How to encourage ocotillo blooms
A: About seven years ago, I planted two ocotillos myself. Despite having strange shapes, both have grown nicely from their starting size of roughly one foot. They both grow between 6 and 10 inches per year and turn green when it’s time, but neither has ever blossomed in the spring. While none of them is on drip, one is close to a drip line while the other is not. I very rarely water them. I have both fertilized and not fertilized my garden. It appears to make no difference. What actions may I take to promote blooming? They have branches up to a height of around 7 to 8 feet.

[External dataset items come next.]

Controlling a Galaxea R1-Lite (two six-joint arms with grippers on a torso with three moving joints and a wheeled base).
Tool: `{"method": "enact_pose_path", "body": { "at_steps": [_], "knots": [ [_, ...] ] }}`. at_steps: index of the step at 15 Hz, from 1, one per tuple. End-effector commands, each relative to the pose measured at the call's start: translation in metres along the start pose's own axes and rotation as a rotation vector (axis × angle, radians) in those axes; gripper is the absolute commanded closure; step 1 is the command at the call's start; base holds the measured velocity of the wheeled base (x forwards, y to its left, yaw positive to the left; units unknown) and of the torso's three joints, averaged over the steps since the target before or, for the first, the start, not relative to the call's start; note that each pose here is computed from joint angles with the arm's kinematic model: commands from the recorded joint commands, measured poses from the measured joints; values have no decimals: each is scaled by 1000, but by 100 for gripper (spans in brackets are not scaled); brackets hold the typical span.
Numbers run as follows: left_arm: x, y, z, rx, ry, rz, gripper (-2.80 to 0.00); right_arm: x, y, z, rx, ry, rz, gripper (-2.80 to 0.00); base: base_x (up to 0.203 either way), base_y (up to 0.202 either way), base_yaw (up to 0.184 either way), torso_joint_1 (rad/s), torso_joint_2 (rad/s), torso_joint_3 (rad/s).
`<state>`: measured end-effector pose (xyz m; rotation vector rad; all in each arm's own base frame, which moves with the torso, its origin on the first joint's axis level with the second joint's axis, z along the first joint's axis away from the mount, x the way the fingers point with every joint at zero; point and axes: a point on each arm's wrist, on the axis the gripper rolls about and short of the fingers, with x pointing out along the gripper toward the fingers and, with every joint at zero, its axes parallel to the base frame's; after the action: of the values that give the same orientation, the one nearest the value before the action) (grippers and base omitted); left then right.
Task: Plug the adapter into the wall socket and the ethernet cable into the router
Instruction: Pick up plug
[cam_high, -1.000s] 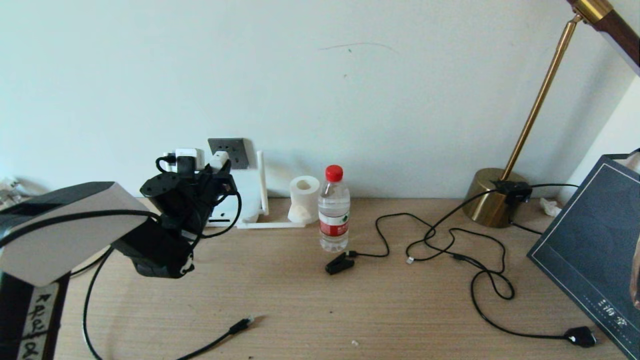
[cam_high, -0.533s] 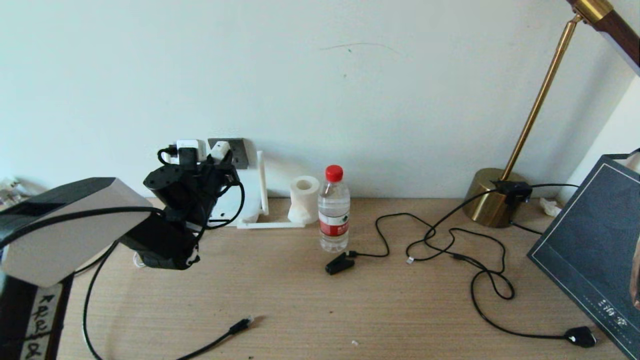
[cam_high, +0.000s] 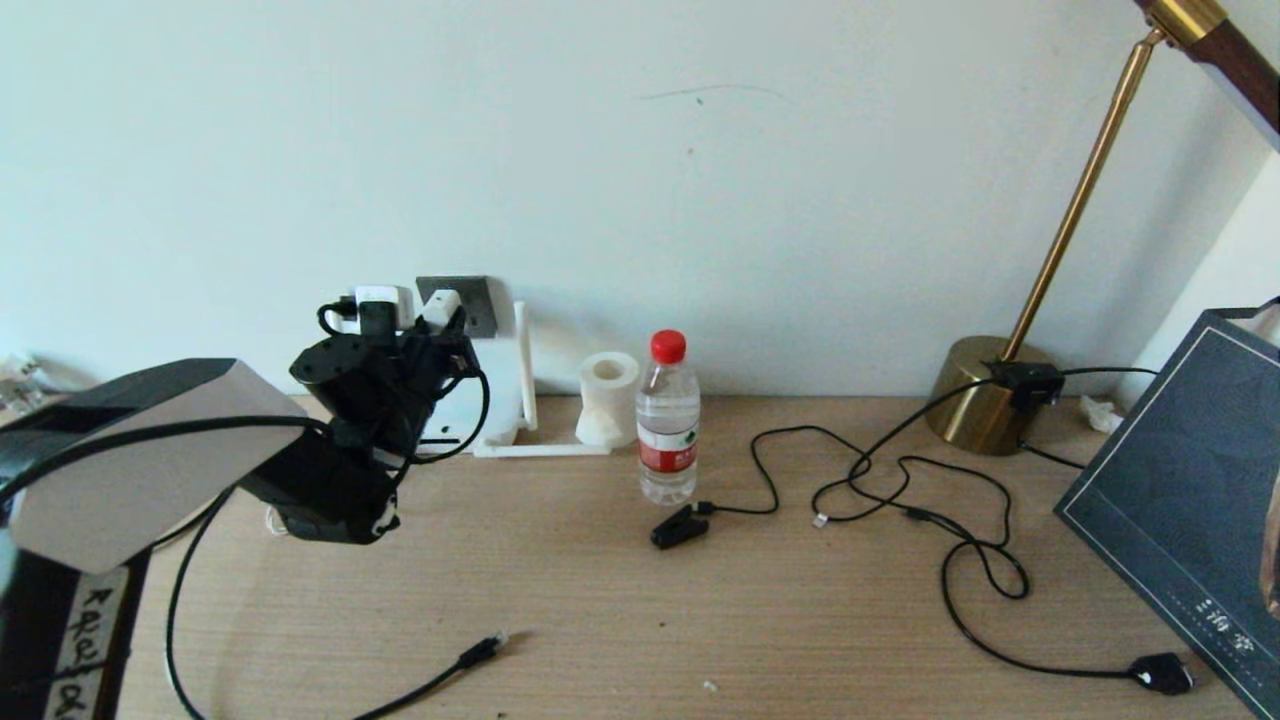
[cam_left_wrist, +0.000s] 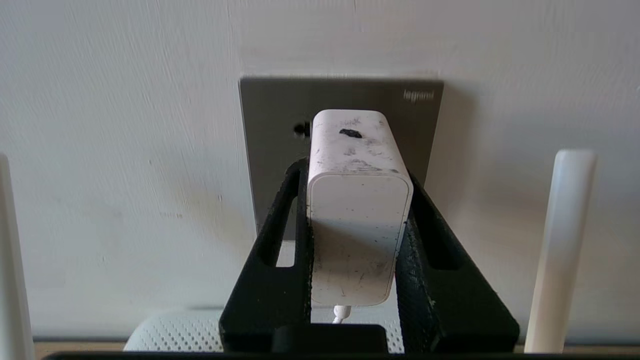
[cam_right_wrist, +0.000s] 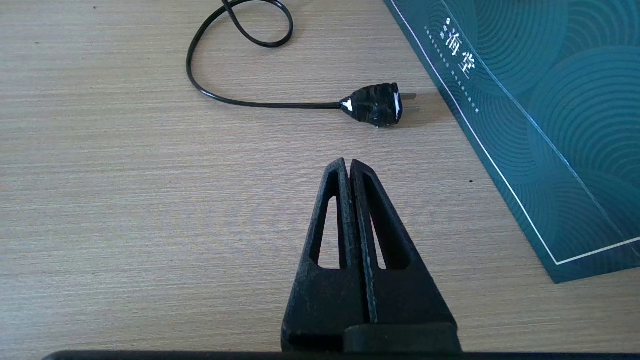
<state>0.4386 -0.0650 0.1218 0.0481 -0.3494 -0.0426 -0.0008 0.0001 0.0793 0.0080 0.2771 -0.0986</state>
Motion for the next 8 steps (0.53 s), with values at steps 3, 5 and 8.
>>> {"method": "enact_pose_path", "body": {
  "at_steps": [3,5,8],
  "knots": [
    [-4,-4,-2,-2,10,-8,0,0,0,0,0,1,0,0,0,0,0,0,0,0],
    [-4,-4,-3,-2,10,-10,0,0,0,0,0,1,0,0,0,0,0,0,0,0],
    [-4,-4,-8,-1,20,-11,0,0,0,0,0,1,0,0,0,0,0,0,0,0]
  ]
}}
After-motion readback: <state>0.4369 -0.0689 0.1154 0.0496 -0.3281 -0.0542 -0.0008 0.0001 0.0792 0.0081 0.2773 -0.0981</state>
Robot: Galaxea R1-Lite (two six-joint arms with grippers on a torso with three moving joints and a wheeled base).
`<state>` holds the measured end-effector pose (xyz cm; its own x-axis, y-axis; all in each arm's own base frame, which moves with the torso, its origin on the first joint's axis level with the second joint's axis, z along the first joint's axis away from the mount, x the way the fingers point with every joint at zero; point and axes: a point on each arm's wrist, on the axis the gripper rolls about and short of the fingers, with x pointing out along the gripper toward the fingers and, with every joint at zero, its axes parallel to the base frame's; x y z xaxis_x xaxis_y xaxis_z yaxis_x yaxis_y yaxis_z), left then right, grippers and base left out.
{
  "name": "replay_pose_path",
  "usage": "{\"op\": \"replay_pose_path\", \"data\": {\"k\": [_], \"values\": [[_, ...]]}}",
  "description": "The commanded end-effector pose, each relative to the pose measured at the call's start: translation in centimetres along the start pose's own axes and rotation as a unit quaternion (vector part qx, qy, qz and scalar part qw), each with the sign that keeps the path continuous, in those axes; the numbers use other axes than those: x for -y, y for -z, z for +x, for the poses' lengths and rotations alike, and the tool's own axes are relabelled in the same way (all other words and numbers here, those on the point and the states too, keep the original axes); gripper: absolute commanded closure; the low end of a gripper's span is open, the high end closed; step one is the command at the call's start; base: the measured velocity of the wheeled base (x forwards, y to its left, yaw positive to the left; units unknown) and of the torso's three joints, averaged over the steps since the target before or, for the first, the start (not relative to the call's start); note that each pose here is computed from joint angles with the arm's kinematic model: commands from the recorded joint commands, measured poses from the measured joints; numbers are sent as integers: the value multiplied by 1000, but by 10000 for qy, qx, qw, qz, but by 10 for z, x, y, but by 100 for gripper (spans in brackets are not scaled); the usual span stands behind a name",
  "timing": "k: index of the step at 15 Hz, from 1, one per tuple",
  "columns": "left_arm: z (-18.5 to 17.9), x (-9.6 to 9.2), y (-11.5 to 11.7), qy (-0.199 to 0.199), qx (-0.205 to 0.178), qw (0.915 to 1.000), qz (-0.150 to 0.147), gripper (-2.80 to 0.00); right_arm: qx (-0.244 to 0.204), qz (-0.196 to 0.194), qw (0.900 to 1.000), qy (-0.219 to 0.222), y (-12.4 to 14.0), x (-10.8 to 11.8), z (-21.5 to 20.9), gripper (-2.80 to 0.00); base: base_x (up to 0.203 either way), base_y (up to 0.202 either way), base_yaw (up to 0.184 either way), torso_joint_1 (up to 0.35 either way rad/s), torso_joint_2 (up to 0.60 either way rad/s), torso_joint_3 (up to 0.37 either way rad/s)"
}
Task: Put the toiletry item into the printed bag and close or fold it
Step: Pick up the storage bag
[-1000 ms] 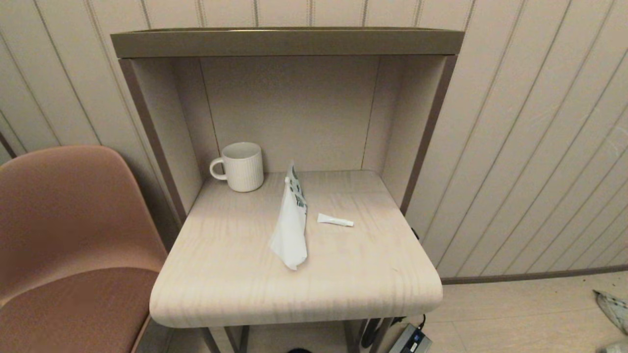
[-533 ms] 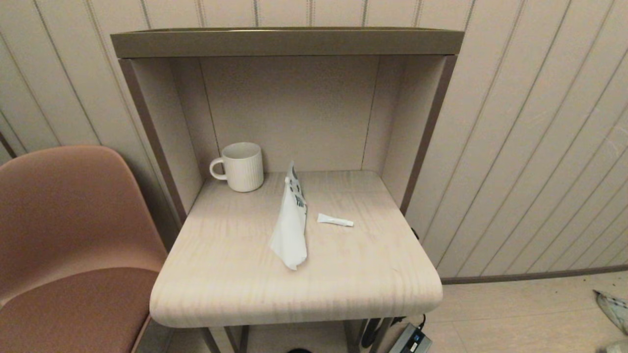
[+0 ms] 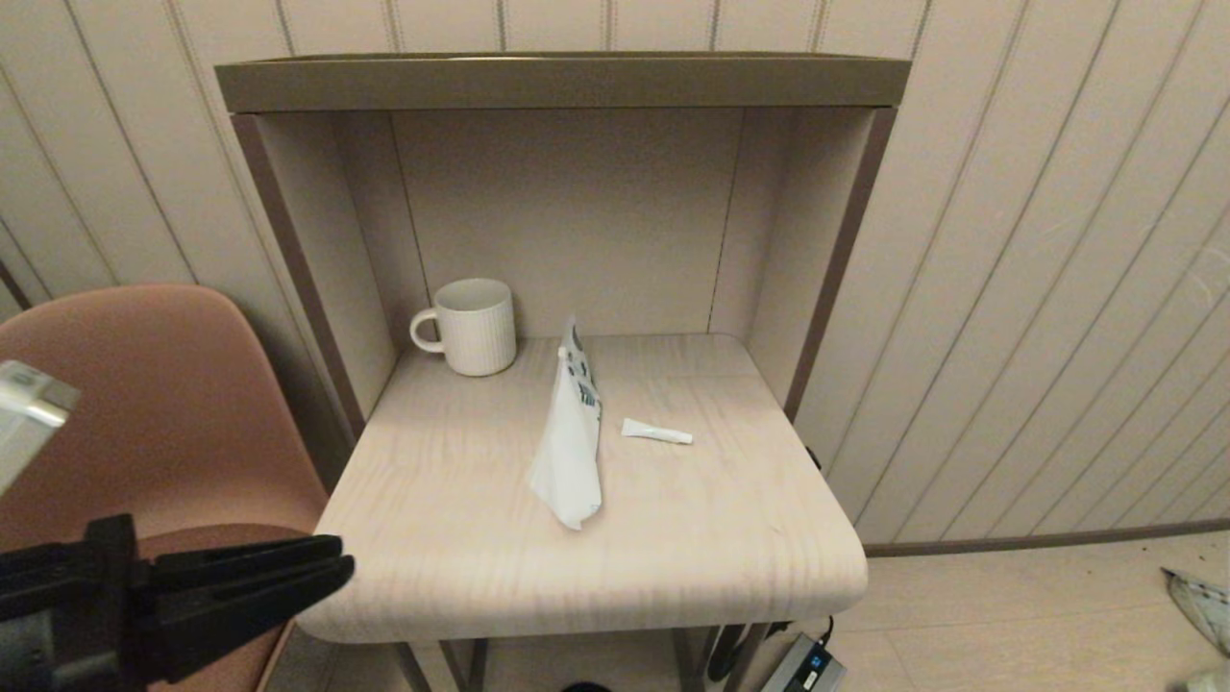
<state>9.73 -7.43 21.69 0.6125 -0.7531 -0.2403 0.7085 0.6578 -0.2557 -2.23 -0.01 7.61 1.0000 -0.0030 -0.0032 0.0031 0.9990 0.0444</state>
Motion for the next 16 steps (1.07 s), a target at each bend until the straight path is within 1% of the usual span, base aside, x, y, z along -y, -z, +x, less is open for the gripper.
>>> {"op": "replay_pose_path", "data": {"k": [1, 2, 3, 4, 5, 6, 7, 9, 10, 12, 13, 15, 16], "values": [[37, 3, 10, -18, -82, 9998, -155, -280, 1, 0, 10000, 0, 0, 0, 0, 0, 0, 0, 0, 0, 0, 0], [50, 3, 15, -155, -103, 9996, -208, -280, 1, 0, 10000, 0, 0, 0, 0, 0, 0, 0, 0, 0, 0, 0], [62, 3, 19, -386, -48, 9988, -296, -280, 1, 0, 10000, 0, 0, 0, 0, 0, 0, 0, 0, 0, 0, 0], [73, 5, 21, -531, 107, 9975, -458, -280, 1, 0, 10000, 0, 0, 0, 0, 0, 0, 0, 0, 0, 0, 0], [85, 7, 24, -577, 155, 9960, -664, -280, 1, 2, 10000, 0, 0, 0, 0, 0, 0, 0, 0, 0, 0, 0], [96, 8, 29, -666, 128, 9945, -797, -280, 1, 0, 10000, 0, 0, 0, 0, 0, 0, 0, 0, 0, 0, 0], [106, 7, 33, -819, 99, 9929, -853, -280, 1, 1, 10000, 0, 0, 0, 0, 0, 0, 0, 0, 0, 0, 0], [128, 7, 35, -1109, 269, 9895, -885, -280, 1, 3, 10000, 0, 0, 0, 0, 0, 0, 0, 0, 0, 0, 0], [138, 11, 36, -1212, 362, 9881, -872, -280, 1, 0, 10000, 0, 0, 0, 0, 0, 0, 0, 0, 0, 0, 0], [153, 24, 42, -1377, 417, 9863, -805, -280, 1, 0, 10000, 0, 0, 0, 0, 0, 0, 0, 0, 0, 0, 0], [159, 25, 43, -1492, 468, 9845, -799, -280, 1, 0, 10000, 0, 0, 0, 0, 0, 0, 0, 0, 0, 0, 0], [163, 25, 42, -1523, 554, 9836, -796, -280, 1, 0, 10000, 0, 0, 0, 0, 0, 0, 0, 0, 0, 0, 0], [171, 24, 46, -1560, 494, 9834, -786, -280, 1, 7, 10000, 0, 0, 0, 0, 0, 0, 0, 0, 0, 0, 0]]}}
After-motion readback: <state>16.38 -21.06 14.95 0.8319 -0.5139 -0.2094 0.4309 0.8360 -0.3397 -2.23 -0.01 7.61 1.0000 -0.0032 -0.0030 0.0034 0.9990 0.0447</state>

A: Fouquieria splendens, or ocotillos, are hardy plants that typically bloom in the spring. We refer to these plants as drought deciduous because they can grow leaves when there is enough water and shed them when there isn’t. You may monitor how frequently they leaf out to see how well they are doing because their capacity to produce blossoms is probably also influenced by the amount of water available.
The plant’s age and the quantity and length of active reproductive branches are the key determinants of blooming. The best course of action is to ensure that it is otherwise healthy by watering appropriately because they are plainly outside of our control. That indicates that between 24 and 36 inches fall every 14 to 21 days during the spring, summer, and fall. You can forgo the irrigation in the winter and let nature take its course. Unless you are growing it in a container, these plants can survive without fertilizer in their natural environment.
Are ocotillos blooming earlier?
A: This year, it seems like my ocotillos are flowering earlier than usual. Is this all in my head? Is this a common occurrence in the Tucson region?
Having said that, you are actually the greatest judge for your specific plants. We have microclimates, and there may even be minute temperature changes that effect plant growth inside neighborhoods, which is why.
People who live next to a wash, for instance, frequently experience colder temperatures because cold air flows downward. You can participate in a science experiment by keeping track of your plants’ flowering as well as other changes like leafing out, developing fruit, and dispersing seeds.
Such information is useful for illustrating local and worldwide variations in seasonal temperatures. Once you develop the practice of recording data on particular plants year-round, you will have useful information that can guide you in determining what is actually changing and what is simply an impression that might not be accurate.